How can I explain an insertion of 158 bp in intronic region suppress the gene expression??
I have one resistant and one susceptible line, I sequenced a gene in both and found 158bp insertion in intronic region in the susceptible line, where the gene expression is significantly lower compared to resistant line. How can I explain this?
For note: I have sequenced 1kb promoter region upstream of ATG but wouldn't see any sequence varaition
It's entirely possible to reduce/abrogate splicing or change the splice acceptor site (e.g., by altering the polypyrimidine tract or lariat branch site), which typically results in out-of-frame transcripts that are subject to nonsense-mediated decay (NMD).

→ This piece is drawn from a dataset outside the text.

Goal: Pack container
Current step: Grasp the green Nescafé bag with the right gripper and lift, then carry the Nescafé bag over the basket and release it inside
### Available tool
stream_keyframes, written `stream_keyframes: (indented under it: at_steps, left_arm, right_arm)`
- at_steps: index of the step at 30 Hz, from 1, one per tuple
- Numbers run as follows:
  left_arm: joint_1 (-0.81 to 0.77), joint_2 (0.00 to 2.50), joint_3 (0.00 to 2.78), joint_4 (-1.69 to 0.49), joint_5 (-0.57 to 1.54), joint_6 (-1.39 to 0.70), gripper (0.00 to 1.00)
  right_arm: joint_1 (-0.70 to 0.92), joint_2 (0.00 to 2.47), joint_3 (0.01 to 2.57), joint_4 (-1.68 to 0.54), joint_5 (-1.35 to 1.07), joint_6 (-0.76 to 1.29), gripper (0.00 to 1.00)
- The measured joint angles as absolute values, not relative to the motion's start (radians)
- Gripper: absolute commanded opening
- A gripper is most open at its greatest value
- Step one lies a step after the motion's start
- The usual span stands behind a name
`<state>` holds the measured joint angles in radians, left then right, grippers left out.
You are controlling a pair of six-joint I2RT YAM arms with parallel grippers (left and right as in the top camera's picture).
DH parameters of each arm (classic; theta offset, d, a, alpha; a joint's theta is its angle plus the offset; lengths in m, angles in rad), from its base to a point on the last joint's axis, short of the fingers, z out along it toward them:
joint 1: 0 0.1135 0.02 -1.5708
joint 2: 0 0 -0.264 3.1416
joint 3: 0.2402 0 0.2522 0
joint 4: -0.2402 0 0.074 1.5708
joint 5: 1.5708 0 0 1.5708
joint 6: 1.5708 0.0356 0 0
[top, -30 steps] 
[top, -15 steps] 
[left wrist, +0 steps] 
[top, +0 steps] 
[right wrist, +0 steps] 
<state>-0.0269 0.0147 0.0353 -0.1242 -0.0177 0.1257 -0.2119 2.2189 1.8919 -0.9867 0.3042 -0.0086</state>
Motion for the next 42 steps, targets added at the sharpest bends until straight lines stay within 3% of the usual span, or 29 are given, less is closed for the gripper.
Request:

Point of clarification: by CDS sequencing, do you mean genomic DNA or RNA-derived cDNA? The former cannot not detect splicing errors or NMD, and even RNA-Seq may not be sufficiently sensitive for aberrant splicing (and NMD manifests as reduced expression).
I guess it could be a couple things. Like the RBS has moved and the reading frame is destroyed. But that would lead to a total knock out of the protein. It could be causing a splicing error can be giving you a truncated or mutated protein that is still being made but less effective. If you have any RNAseq data you could use that as well to find more evidence for this insert causing your mutation.
I agree with your assumptions, but I have sequenced the CDS and would not see any difference within the CDS in both the lines. Some other reason like downstream regulatory elements or sRNAs suppressing the gene expression? Your suggestions?
I sequenced cDNA using Sanger sequencing
Since it's a heterozygous variant, could you see both alleles when sequencing the cDNA?
No but just I have one allele sequenced, I can see the difference on gel
???
I'm confused; are you saying that the cDNA is a different size by gel electrophoresis? Then how can the cDNA sequence be identical to the wild-type?
I agree it's not clear, likely a terminology problem, that's why I more explicitly reformatted my question.
So the allele carrying the insertion is not expressed?